▶ **Your task**
Reproduce the listing below word for word.

▶ **Provided data**
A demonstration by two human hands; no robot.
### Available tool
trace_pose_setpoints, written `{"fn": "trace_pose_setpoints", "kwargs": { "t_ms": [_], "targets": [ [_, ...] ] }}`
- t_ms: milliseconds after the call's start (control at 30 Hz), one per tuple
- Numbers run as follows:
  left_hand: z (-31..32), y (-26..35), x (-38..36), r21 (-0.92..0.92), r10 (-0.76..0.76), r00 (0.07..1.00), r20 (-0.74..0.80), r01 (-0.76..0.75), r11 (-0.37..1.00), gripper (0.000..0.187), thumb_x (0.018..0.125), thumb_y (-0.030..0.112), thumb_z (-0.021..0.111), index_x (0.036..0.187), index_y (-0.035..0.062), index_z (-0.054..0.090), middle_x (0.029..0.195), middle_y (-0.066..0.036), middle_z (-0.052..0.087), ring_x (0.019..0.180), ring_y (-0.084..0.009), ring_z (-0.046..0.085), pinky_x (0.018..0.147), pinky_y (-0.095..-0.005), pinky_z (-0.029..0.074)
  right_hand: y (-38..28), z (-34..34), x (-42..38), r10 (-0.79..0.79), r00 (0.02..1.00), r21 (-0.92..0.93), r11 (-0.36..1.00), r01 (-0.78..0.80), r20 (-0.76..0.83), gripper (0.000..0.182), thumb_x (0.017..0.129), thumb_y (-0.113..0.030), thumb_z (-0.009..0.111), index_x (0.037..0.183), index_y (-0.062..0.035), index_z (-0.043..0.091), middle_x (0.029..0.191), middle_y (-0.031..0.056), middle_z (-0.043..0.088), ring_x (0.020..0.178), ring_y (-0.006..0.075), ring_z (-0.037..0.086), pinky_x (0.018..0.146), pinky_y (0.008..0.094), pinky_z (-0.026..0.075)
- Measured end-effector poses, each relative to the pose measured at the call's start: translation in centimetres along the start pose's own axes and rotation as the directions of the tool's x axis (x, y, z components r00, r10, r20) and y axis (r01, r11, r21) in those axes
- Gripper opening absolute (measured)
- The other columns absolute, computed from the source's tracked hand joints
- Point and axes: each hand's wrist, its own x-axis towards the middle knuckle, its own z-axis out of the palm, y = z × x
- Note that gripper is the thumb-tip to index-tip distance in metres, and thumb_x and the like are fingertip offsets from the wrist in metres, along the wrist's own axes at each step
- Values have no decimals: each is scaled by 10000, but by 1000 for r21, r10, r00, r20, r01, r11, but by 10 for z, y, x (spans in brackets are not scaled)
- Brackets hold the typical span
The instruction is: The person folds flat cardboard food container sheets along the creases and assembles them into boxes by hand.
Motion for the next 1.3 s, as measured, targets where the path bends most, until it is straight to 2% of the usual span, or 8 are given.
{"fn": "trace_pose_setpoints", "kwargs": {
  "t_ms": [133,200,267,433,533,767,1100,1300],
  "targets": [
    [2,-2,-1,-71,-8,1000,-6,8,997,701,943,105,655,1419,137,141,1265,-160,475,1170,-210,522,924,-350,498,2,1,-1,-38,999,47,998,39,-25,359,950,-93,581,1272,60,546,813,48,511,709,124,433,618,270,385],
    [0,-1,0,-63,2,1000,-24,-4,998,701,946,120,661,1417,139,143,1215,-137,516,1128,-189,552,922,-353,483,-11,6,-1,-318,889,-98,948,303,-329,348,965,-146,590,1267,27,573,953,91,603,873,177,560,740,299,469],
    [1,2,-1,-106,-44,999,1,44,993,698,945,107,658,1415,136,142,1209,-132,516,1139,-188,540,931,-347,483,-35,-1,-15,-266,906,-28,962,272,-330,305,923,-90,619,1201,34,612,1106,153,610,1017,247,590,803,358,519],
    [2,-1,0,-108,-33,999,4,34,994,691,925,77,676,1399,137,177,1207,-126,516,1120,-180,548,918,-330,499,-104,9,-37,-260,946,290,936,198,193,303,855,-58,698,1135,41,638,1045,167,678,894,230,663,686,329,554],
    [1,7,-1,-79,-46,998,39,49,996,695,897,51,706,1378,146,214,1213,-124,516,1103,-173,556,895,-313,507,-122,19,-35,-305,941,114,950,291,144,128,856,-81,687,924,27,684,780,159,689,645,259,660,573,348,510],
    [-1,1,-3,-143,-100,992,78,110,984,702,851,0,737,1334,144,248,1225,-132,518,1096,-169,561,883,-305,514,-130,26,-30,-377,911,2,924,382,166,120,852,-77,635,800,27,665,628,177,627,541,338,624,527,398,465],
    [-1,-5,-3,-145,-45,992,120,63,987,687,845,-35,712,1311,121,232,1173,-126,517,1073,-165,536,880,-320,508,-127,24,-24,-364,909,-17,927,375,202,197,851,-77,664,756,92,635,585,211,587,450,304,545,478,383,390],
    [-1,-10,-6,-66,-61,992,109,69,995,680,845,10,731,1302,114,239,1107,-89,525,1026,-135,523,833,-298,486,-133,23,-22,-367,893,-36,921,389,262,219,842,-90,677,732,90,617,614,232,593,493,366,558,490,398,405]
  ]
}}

▶ **Output**
A demonstration by two human hands; no robot.
### Available tool
trace_pose_setpoints, written `{"fn": "trace_pose_setpoints", "kwargs": { "t_ms": [_], "targets": [ [_, ...] ] }}`
- t_ms: milliseconds after the call's start (control at 30 Hz), one per tuple
- Numbers run as follows:
  left_hand: z (-31..32), y (-26..35), x (-38..36), r21 (-0.92..0.92), r10 (-0.76..0.76), r00 (0.07..1.00), r20 (-0.74..0.80), r01 (-0.76..0.75), r11 (-0.37..1.00), gripper (0.000..0.187), thumb_x (0.018..0.125), thumb_y (-0.030..0.112), thumb_z (-0.021..0.111), index_x (0.036..0.187), index_y (-0.035..0.062), index_z (-0.054..0.090), middle_x (0.029..0.195), middle_y (-0.066..0.036), middle_z (-0.052..0.087), ring_x (0.019..0.180), ring_y (-0.084..0.009), ring_z (-0.046..0.085), pinky_x (0.018..0.147), pinky_y (-0.095..-0.005), pinky_z (-0.029..0.074)
  right_hand: y (-38..28), z (-34..34), x (-42..38), r10 (-0.79..0.79), r00 (0.02..1.00), r21 (-0.92..0.93), r11 (-0.36..1.00), r01 (-0.78..0.80), r20 (-0.76..0.83), gripper (0.000..0.182), thumb_x (0.017..0.129), thumb_y (-0.113..0.030), thumb_z (-0.009..0.111), index_x (0.037..0.183), index_y (-0.062..0.035), index_z (-0.043..0.091), middle_x (0.029..0.191), middle_y (-0.031..0.056), middle_z (-0.043..0.088), ring_x (0.020..0.178), ring_y (-0.006..0.075), ring_z (-0.037..0.086), pinky_x (0.018..0.146), pinky_y (0.008..0.094), pinky_z (-0.026..0.075)
- Measured end-effector poses, each relative to the pose measured at the call's start: translation in centimetres along the start pose's own axes and rotation as the directions of the tool's x axis (x, y, z components r00, r10, r20) and y axis (r01, r11, r21) in those axes
- Gripper opening absolute (measured)
- The other columns absolute, computed from the source's tracked hand joints
- Point and axes: each hand's wrist, its own x-axis towards the middle knuckle, its own z-axis out of the palm, y = z × x
- Note that gripper is the thumb-tip to index-tip distance in metres, and thumb_x and the like are fingertip offsets from the wrist in metres, along the wrist's own axes at each step
- Values have no decimals: each is scaled by 10000, but by 1000 for r21, r10, r00, r20, r01, r11, but by 10 for z, y, x (spans in brackets are not scaled)
- Brackets hold the typical span
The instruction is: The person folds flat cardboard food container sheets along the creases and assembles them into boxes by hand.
Motion for the next 1.3 s, as measured, targets where the path bends most, until it is straight to 2% of the usual span, or 8 are given.
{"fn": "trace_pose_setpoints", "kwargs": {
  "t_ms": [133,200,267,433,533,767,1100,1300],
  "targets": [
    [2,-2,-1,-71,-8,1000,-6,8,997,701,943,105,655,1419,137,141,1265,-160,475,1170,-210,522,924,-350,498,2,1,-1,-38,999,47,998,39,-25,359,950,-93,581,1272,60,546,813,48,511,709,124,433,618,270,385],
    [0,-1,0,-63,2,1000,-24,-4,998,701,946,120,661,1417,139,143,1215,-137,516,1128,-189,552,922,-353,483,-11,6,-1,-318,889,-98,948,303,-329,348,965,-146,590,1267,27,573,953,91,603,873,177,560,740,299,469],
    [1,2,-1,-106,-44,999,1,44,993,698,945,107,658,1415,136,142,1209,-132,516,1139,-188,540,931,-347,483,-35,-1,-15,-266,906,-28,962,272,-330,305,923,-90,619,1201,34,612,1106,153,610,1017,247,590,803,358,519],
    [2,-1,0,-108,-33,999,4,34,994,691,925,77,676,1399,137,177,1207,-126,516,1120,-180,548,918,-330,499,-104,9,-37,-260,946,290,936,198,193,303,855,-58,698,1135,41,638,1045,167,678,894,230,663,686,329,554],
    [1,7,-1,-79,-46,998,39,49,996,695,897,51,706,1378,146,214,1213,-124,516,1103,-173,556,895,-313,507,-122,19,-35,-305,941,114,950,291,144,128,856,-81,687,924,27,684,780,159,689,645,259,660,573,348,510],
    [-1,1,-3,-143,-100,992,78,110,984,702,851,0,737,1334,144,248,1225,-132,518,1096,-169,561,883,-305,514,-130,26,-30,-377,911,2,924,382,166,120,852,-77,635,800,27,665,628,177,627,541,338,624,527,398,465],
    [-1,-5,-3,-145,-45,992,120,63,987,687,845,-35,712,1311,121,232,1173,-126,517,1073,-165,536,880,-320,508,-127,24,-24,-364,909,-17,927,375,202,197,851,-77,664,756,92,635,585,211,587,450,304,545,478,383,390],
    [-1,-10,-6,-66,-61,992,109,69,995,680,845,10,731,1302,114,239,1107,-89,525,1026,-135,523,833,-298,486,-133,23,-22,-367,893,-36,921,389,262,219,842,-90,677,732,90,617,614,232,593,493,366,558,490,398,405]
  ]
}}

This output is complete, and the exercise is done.